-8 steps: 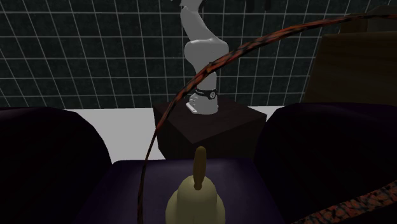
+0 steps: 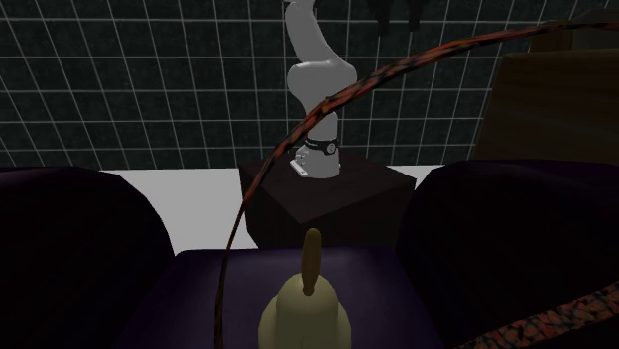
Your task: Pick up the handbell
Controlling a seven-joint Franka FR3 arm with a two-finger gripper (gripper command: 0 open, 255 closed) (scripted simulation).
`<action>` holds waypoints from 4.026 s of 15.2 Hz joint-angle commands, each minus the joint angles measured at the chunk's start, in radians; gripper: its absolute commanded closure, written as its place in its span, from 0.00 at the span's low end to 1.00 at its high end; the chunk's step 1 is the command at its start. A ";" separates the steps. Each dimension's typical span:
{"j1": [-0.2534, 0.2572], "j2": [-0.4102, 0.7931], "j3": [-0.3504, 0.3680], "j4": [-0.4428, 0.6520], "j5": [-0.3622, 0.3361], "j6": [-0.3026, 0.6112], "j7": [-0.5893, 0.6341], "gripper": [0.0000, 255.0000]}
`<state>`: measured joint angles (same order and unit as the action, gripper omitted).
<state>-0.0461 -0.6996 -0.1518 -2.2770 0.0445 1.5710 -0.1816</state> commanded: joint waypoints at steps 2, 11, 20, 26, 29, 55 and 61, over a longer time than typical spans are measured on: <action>-0.010 0.064 -0.042 -0.003 -0.026 0.059 -0.050 0.00; -0.033 0.324 -0.175 0.077 -0.062 0.217 -0.208 0.00; -0.059 0.643 -0.287 0.255 -0.002 0.326 -0.383 0.00; -0.111 0.880 -0.324 0.431 0.086 0.352 -0.501 0.00; -0.152 1.003 -0.327 0.540 0.132 0.349 -0.551 0.00; -0.220 1.185 -0.312 0.673 0.197 0.379 -0.609 1.00; -0.218 1.159 -0.319 0.716 0.182 0.311 -0.599 1.00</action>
<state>-0.2655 0.4646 -0.4701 -1.5667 0.2290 1.8925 -0.7823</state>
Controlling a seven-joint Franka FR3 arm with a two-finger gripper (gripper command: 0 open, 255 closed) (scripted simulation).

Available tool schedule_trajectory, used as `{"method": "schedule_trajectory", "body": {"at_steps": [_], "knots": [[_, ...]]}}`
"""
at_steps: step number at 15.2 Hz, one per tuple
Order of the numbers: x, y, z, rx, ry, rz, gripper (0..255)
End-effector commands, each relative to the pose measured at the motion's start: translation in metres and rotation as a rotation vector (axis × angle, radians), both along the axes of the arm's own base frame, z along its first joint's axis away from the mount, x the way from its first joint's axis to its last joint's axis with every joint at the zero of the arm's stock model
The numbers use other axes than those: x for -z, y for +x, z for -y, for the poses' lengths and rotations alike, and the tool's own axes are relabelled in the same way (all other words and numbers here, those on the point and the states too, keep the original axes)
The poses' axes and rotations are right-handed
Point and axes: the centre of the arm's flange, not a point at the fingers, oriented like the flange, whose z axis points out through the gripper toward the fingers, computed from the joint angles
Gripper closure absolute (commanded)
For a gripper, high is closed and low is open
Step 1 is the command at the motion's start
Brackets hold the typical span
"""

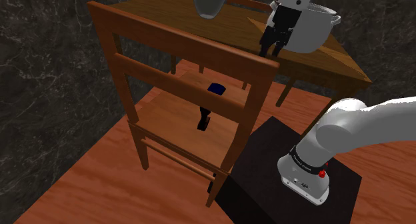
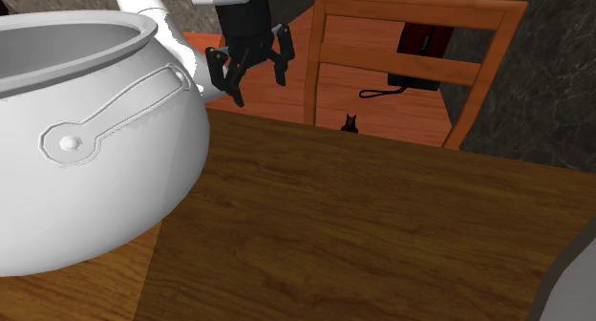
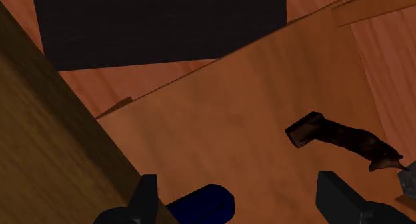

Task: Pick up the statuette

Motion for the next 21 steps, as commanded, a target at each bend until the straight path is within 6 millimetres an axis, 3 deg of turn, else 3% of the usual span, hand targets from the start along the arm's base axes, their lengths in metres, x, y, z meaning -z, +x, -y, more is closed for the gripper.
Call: {"method": "schedule_trajectory", "body": {"at_steps": [1, 11, 21], "knots": [[0.0, 0.0, 0.0, 0.0, 0.0, 0.0, 0], [0.072, -0.015, -0.119, -0.054, -0.059, 0.239, 0], [0.153, -0.018, -0.232, -0.107, -0.117, 0.478, 0]]}}
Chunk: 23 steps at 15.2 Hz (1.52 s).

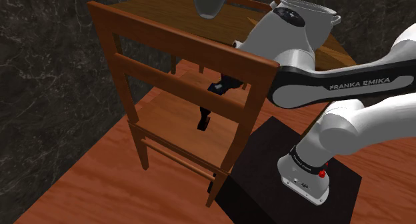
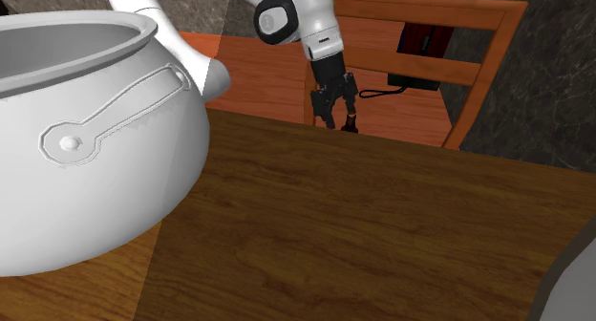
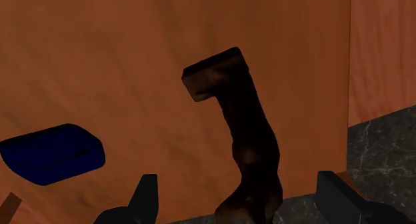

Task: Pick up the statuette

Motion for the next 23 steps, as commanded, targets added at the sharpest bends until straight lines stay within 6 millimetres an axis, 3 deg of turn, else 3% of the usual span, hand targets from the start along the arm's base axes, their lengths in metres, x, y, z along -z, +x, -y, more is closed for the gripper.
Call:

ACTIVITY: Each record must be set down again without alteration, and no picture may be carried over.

ANSWER TO THE EXERCISE:
-8 steps: 
+0 steps: 
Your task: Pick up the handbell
Controlling a seven-joint Franka FR3 arm with a two-finger gripper (gripper command: 0 open, 255 closed) (scripted simulation).
`<action>` holds waypoints from 4.026 s of 15.2 Hz joint-angle commands, each minus the joint angles measured at the chunk's start, in radians; gripper: its absolute commanded closure, written as its place in its span, from 0.00 at the span's low end to 1.00 at its high end; the chunk's step 1 is the command at its start. A ";" separates the steps. Each dimension's typical span:
{"j1": [-0.2534, 0.2572], "j2": [-0.4102, 0.7931], "j3": [-0.3504, 0.3680], "j4": [-0.4428, 0.6520], "j5": [-0.3622, 0.3361], "j6": [-0.3026, 0.6112], "j7": [-0.5893, 0.6341], "gripper": [0.0000, 255.0000]}
`<state>`: measured joint angles (same order and unit as the action, gripper omitted).
<state>-0.0461 -0.6996 -0.1518 -2.2770 0.0445 1.5710 -0.1816</state> commanded: joint waypoints at steps 2, 11, 20, 26, 29, 55 and 61, over a longer time than typical spans are measured on: <action>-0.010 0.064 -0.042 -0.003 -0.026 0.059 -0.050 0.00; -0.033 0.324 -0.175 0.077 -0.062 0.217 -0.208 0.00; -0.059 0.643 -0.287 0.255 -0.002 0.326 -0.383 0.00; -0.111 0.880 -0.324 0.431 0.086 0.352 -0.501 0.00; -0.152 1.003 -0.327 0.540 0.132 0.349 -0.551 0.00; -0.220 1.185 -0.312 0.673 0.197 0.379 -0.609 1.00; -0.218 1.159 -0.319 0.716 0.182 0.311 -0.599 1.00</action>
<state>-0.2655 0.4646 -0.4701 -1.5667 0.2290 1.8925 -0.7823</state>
Controlling a seven-joint Franka FR3 arm with a two-finger gripper (gripper command: 0 open, 255 closed) (scripted simulation).

Available tool schedule_trajectory, used as `{"method": "schedule_trajectory", "body": {"at_steps": [_], "knots": [[_, ...]]}}`
"""
at_steps: step number at 15.2 Hz, one per tuple
Order of the numbers: x, y, z, rx, ry, rz, gripper (0..255)
End-effector commands, each relative to the pose measured at the motion's start: translation in metres and rotation as a rotation vector (axis × angle, radians), both along the axes of the arm's own base frame, z along its first joint's axis away from the mount, x the way from its first joint's axis to its last joint's axis with every joint at the zero of the arm's stock model
The numbers use other axes than those: x for -z, y for +x, z for -y, for the poses' lengths and rotations alike, and the tool's own axes are relabelled in the same way (all other words and numbers here, those on the point and the states too, keep the original axes)
The poses' axes and rotations are right-handed
Point and axes: the centre of the arm's flange, not a point at the fingers, oriented like the flange, whose z axis points out through the gripper toward the fingers, computed from the joint angles
Gripper closure absolute (commanded)
For a gripper, high is closed and low is open
Step 1 is the command at the motion's start
Brackets hold the typical span
"""


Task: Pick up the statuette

Motion for the next 21 steps, as commanded, a target at each bend until the straight path is within 6 millimetres an axis, 3 deg of turn, else 3% of the usual span, hand targets from the start along the arm's base axes, their lengths in metres, x, y, z meaning -z, +x, -y, more is closed for the gripper.
Call: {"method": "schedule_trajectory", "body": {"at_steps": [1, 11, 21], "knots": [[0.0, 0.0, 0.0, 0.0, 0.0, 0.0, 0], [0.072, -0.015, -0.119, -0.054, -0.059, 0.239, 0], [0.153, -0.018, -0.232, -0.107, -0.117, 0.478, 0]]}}
Chunk: 23 steps at 15.2 Hz (1.52 s).


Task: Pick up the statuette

Motion for the next 23 steps, as commanded, targets added at the sharpest bends until straight lines stay within 6 millimetres an axis, 3 deg of turn, else 3% of the usual span, hand targets from the start along the arm's base axes, their lengths in metres, x, y, z along -z, +x, -y, more is closed for the gripper.
Call:

This concludes the output.